The immense success of the original 1960 version of H.G. Wells’ “The Time Machine” (directed by George Pal) and films like “War of the Worlds”, “20,000 Leagues under the Sea” and “Journey to the Centre of the Earth” in the 70s and 60s demonstrated audiences’ insatiable appetite for sci-fi travel tales. Though special effects at that time were incomparable to current computer-generated eye candy, George Pal’s film did sweep the special-effects Oscar. Time travel has puzzled the physicists including Einstein who had his own theory on this subject since the beginning of time.

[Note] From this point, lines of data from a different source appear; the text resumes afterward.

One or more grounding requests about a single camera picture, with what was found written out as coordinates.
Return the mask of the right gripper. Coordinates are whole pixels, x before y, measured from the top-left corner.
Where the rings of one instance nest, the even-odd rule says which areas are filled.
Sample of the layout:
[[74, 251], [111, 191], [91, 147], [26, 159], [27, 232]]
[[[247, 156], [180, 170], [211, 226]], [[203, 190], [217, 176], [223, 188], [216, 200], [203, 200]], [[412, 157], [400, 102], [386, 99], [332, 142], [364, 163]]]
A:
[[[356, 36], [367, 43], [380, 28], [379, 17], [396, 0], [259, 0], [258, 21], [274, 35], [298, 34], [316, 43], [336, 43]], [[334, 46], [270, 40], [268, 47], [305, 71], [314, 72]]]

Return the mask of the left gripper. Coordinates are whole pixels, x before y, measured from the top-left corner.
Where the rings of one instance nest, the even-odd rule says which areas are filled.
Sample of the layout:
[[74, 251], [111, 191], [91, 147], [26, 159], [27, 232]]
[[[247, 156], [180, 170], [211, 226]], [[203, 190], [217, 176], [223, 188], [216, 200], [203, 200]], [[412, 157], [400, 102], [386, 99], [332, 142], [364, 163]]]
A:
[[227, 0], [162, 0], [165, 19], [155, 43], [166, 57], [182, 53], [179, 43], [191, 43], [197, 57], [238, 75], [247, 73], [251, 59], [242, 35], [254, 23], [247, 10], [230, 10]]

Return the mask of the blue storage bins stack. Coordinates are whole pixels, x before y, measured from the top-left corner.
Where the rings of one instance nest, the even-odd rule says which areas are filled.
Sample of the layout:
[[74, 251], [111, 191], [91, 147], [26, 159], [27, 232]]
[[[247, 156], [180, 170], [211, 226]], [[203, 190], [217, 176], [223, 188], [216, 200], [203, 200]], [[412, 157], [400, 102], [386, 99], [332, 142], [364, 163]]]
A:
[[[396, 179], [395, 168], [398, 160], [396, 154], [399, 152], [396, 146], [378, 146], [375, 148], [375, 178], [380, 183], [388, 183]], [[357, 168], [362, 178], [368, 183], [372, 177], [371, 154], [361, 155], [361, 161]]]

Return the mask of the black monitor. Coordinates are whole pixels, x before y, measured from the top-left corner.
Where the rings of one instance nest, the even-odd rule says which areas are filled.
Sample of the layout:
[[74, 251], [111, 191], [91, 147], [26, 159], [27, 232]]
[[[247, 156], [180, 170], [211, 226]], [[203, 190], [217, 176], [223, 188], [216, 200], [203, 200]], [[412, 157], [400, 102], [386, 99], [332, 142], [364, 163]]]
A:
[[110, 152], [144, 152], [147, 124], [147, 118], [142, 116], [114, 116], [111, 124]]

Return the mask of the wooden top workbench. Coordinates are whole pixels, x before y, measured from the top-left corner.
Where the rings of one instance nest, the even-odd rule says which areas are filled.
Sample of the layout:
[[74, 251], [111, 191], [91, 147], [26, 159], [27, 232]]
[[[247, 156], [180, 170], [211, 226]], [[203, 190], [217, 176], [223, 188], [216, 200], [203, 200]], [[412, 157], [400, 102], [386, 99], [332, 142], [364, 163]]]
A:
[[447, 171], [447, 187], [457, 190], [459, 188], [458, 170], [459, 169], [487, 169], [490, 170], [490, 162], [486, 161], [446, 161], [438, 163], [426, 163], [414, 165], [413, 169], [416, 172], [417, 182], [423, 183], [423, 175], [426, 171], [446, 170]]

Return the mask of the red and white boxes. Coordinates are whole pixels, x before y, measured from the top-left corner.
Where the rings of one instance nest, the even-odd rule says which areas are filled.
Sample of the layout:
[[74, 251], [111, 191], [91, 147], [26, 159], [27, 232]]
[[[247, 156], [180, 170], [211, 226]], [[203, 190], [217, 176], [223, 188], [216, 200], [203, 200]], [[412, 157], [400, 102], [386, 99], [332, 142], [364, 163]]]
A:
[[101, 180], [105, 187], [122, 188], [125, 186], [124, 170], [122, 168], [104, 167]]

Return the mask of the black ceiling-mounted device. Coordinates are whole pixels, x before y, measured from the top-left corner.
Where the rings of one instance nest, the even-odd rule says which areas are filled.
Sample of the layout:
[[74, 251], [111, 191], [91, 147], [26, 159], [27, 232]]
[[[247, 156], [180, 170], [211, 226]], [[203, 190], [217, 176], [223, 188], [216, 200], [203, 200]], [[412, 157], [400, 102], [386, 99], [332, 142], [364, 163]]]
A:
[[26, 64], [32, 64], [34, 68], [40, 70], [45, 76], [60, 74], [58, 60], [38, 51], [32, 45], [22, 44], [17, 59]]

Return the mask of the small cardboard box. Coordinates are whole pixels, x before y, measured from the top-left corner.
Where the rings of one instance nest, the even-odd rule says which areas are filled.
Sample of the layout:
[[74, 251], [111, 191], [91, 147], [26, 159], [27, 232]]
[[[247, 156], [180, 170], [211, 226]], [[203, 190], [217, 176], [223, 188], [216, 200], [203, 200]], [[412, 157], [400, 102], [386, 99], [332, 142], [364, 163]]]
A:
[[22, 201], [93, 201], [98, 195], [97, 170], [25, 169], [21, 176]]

It is of no surprise then that many recent successful films, like “Planet of the Apes” and “Star Wars” involved some form of space or time travel.

The latest adaptation of H.G. Wells’ “The Time Machine”, directed by none other than the author’s great grandson, Simon concentrates on the impetus towards the invention and then switches gear to become an action flick. Alex Hartdegen, (played by Guy Pearce of “L.A. Confidential” and “Memento”) is the time traveler, intent on changing the past – his fiancée was accidentally shot in the park. The journey eventually takes him 800,000 years into the future where the earth is inhabited by the Elois and the evil Morlocks. Alex battles the evil Uber-Morlock (Jeremy Irons in a typical villainous role) and saves the day. The filmmakers have the habit of playing with the characters’ names. The original time traveler was nameless and the woman who befriends Alex is now Mara (Dublin singer Samantha Mumba) instead of Weena.

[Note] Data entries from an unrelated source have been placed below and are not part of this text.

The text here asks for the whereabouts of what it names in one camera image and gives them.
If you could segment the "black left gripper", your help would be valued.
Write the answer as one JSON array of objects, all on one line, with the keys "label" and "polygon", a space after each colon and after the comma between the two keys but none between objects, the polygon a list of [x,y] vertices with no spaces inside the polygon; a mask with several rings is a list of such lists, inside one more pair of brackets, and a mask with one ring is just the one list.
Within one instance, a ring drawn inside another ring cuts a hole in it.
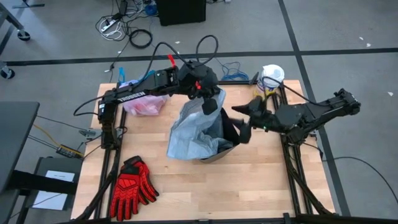
[{"label": "black left gripper", "polygon": [[218,78],[210,67],[199,62],[189,61],[179,70],[179,93],[189,99],[203,98],[201,108],[205,115],[218,108],[217,101],[212,98],[220,93]]}]

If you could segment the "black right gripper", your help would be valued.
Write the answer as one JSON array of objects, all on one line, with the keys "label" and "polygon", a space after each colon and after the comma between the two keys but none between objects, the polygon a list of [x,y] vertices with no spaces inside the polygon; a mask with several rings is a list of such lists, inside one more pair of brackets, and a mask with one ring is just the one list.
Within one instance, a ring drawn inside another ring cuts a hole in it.
[{"label": "black right gripper", "polygon": [[282,126],[274,114],[264,104],[261,96],[256,96],[246,105],[232,106],[232,110],[242,114],[249,114],[249,123],[243,119],[239,121],[239,141],[247,144],[251,139],[251,128],[264,131],[282,131]]}]

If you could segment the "dark grey trash bin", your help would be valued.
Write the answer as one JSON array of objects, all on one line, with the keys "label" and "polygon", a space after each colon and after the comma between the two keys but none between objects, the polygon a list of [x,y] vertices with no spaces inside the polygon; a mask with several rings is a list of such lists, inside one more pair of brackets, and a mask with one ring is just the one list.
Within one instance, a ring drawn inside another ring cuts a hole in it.
[{"label": "dark grey trash bin", "polygon": [[217,161],[218,159],[221,159],[222,157],[226,156],[229,152],[231,152],[236,146],[240,144],[239,142],[239,134],[237,130],[235,129],[232,119],[228,116],[227,112],[224,110],[224,108],[221,109],[220,111],[221,114],[221,119],[222,119],[222,127],[223,127],[223,137],[232,142],[231,147],[219,147],[218,148],[218,153],[215,154],[214,156],[211,156],[206,159],[200,159],[200,162],[204,164],[210,164],[214,161]]}]

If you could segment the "grey-blue plastic trash bag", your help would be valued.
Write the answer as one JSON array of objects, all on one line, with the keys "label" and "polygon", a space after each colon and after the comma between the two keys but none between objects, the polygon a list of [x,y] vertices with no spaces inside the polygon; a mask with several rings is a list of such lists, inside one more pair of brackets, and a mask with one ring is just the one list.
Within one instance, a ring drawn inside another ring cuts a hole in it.
[{"label": "grey-blue plastic trash bag", "polygon": [[233,147],[226,138],[221,117],[221,109],[226,92],[221,90],[212,97],[216,109],[205,115],[202,109],[204,100],[195,98],[184,104],[178,119],[170,129],[167,156],[172,159],[207,159],[219,150]]}]

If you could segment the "translucent purple trash bag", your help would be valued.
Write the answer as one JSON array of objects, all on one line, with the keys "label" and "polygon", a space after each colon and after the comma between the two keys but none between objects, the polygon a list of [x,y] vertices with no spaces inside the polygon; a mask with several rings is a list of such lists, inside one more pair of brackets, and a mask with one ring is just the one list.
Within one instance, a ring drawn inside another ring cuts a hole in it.
[{"label": "translucent purple trash bag", "polygon": [[[155,70],[151,70],[145,78],[148,78],[149,75],[153,75]],[[125,81],[125,73],[123,67],[119,67],[119,76],[118,83],[120,87],[124,87],[127,84],[135,84],[140,80],[130,80],[128,82]],[[135,100],[127,101],[123,103],[123,108],[126,112],[134,115],[134,116],[157,116],[159,115],[162,107],[166,104],[169,96],[152,96],[147,95],[142,98],[138,98]]]}]

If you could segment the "yellow canister with white lid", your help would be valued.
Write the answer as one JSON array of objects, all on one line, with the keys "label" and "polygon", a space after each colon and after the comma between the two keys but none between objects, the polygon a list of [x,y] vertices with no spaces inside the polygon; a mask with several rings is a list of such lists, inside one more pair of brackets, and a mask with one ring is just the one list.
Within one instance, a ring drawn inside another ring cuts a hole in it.
[{"label": "yellow canister with white lid", "polygon": [[267,95],[275,93],[280,83],[283,82],[284,77],[284,70],[280,66],[274,64],[263,66],[262,72],[257,77],[254,95],[264,98]]}]

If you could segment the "black box on floor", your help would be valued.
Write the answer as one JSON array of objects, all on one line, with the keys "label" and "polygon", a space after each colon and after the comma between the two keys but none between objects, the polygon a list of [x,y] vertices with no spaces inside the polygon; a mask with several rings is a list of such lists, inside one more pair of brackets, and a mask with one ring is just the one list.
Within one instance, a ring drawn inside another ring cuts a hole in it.
[{"label": "black box on floor", "polygon": [[155,0],[161,26],[204,22],[206,0]]}]

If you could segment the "red black work glove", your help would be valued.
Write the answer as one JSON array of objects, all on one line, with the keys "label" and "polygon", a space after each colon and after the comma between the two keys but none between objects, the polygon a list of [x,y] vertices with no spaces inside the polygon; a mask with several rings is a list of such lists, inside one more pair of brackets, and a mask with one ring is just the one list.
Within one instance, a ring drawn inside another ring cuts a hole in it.
[{"label": "red black work glove", "polygon": [[124,166],[132,166],[139,169],[140,176],[140,190],[139,190],[139,201],[143,205],[148,205],[149,202],[155,202],[156,197],[159,196],[158,191],[152,185],[150,181],[150,170],[147,164],[141,159],[140,156],[134,156],[124,161]]},{"label": "red black work glove", "polygon": [[147,205],[141,191],[141,178],[138,174],[120,173],[113,190],[109,216],[117,221],[130,220],[138,214],[139,203]]}]

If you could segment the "white power strip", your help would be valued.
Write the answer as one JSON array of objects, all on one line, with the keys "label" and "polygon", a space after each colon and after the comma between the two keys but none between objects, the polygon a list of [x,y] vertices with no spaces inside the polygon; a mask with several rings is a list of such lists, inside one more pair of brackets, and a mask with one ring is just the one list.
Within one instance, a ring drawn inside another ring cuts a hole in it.
[{"label": "white power strip", "polygon": [[102,22],[100,22],[99,25],[99,30],[101,33],[106,32],[110,27],[113,25],[117,24],[118,22],[114,19],[104,19]]}]

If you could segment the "green circuit board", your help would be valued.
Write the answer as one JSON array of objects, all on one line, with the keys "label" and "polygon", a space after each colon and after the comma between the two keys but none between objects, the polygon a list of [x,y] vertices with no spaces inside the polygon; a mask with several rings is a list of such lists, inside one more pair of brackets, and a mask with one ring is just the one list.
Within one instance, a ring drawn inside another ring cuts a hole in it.
[{"label": "green circuit board", "polygon": [[65,146],[63,144],[59,145],[59,147],[56,150],[56,153],[65,156],[67,158],[75,158],[75,159],[82,159],[84,156],[81,152],[72,149],[68,146]]}]

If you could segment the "black desk crossbar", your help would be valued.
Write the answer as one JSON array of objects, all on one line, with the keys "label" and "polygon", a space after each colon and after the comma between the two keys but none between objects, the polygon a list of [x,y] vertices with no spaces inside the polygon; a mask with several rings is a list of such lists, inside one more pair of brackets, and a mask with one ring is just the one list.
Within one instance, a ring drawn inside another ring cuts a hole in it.
[{"label": "black desk crossbar", "polygon": [[77,183],[14,170],[9,179],[7,189],[41,190],[74,195]]}]

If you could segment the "white printed paper sheet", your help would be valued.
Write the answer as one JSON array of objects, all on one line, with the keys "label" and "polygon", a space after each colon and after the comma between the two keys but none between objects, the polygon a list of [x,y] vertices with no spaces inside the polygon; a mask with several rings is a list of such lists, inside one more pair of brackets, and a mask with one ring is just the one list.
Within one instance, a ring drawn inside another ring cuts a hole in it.
[{"label": "white printed paper sheet", "polygon": [[[45,176],[51,179],[58,179],[67,182],[72,182],[75,177],[75,173],[48,170]],[[63,210],[67,201],[67,197],[68,197],[67,194],[39,191],[34,200],[32,208],[47,209],[47,210]]]}]

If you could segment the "dark grey desk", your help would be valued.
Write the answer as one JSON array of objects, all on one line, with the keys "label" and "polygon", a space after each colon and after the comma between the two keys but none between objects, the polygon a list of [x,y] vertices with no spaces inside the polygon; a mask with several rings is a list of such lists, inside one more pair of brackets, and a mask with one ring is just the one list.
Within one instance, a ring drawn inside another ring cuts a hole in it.
[{"label": "dark grey desk", "polygon": [[0,101],[0,192],[7,189],[40,103]]}]

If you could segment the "grey cart leg with caster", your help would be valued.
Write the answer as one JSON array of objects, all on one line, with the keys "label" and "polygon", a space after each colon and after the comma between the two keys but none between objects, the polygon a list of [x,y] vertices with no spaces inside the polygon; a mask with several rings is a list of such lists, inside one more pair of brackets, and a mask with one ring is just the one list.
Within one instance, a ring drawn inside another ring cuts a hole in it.
[{"label": "grey cart leg with caster", "polygon": [[2,4],[0,3],[0,28],[5,21],[12,24],[18,30],[18,38],[22,41],[29,41],[30,34],[24,30],[24,26],[18,19]]}]

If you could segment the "black aluminium table frame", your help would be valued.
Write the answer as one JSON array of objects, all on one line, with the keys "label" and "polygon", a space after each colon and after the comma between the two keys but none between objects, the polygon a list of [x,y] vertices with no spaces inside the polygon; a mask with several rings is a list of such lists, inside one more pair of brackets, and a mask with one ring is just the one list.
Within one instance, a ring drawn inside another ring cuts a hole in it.
[{"label": "black aluminium table frame", "polygon": [[[231,107],[248,103],[254,87],[222,86],[227,92],[223,107],[229,117],[247,119]],[[131,220],[115,223],[294,223],[295,207],[278,134],[254,130],[249,144],[240,144],[209,164],[166,156],[170,128],[187,101],[186,96],[174,95],[158,116],[127,115],[125,124],[119,124],[121,107],[118,109],[116,125],[127,127],[127,133],[117,166],[132,156],[141,156],[160,196],[154,203],[139,205],[139,213]],[[315,138],[307,138],[306,143],[317,146]],[[307,185],[327,210],[335,212],[320,153],[309,145],[300,147]],[[111,151],[109,168],[103,168],[104,149],[97,148],[83,161],[71,218],[77,218],[91,202],[100,177],[108,174],[114,156]]]}]

Wells’ film is undoubtedly a handsome looking piece, elegantly shot, often with sweeping crane shots revealing a period setting of early New York complete with elaborate costumes, props and sets. Wells, whose first feature was the animated “The Prince of Egypt”, displays a gift for the effective creation of a different world, whether it be the ancient Land of the Pharaohs or the futuristic land of the Elois and Morlocks. His fondness for detail is apparent from the inventor’s mathematical scribbling on the chalkboard to the intricate components of the time machine. The new machine is a spiffed up version of the one seen in the 1960 original. There is a neat segment set in the year 2030, where Alex meets a computerized hologram called Vox (Orlando Jones), a sort of internet with an attitude.

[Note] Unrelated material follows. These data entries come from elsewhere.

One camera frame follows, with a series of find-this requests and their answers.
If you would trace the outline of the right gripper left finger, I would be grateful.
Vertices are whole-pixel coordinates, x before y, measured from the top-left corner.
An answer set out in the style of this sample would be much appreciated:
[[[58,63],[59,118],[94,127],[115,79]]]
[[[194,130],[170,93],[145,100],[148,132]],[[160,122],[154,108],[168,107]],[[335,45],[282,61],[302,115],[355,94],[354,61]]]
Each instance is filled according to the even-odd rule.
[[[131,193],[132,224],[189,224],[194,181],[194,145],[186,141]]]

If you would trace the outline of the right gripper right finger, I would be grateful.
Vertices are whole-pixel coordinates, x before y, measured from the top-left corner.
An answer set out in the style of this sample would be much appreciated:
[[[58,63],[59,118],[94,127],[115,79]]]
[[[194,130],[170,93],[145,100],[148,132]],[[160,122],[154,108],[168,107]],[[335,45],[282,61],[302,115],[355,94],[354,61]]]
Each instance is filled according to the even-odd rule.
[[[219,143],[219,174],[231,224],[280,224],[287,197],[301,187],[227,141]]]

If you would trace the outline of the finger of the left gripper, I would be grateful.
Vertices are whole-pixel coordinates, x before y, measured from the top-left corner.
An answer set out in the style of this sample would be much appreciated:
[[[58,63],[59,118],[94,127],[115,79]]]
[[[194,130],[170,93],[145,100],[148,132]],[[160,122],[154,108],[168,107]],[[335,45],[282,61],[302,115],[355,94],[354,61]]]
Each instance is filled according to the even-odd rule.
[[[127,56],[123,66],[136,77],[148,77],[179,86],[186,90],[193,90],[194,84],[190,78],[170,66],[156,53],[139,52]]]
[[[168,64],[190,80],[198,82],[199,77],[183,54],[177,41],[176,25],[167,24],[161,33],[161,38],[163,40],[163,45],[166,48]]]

The trouble with Wells’ film is in the innovation department. For one, “The Time Machine” resembles too closely last year’s “Planet of the Apes”. Pearce’s lines to the Elois, like “How can we do nothing?” or “We need to fight back!” could have easily come from Mark Walberg, spurring the humans to rebel against the apes. Wells’ film treads familiar territory. The filmmakers had decided to remake the original H.G. Wells’ film rather than put a spin to it, concentrating once again on the action, skipping class consciousness, socialism and evolution, strong tenets in H.G. Wells’ novel. As a result, it retains all the original’s mistakes, the most glaring one being the uncomfortable shift in the narrative focus from romance to action-adventure. Though the spirit of scientific discovery and the aspect of time travel still holds the viewer’s interest, the overall effect is empty glossiness.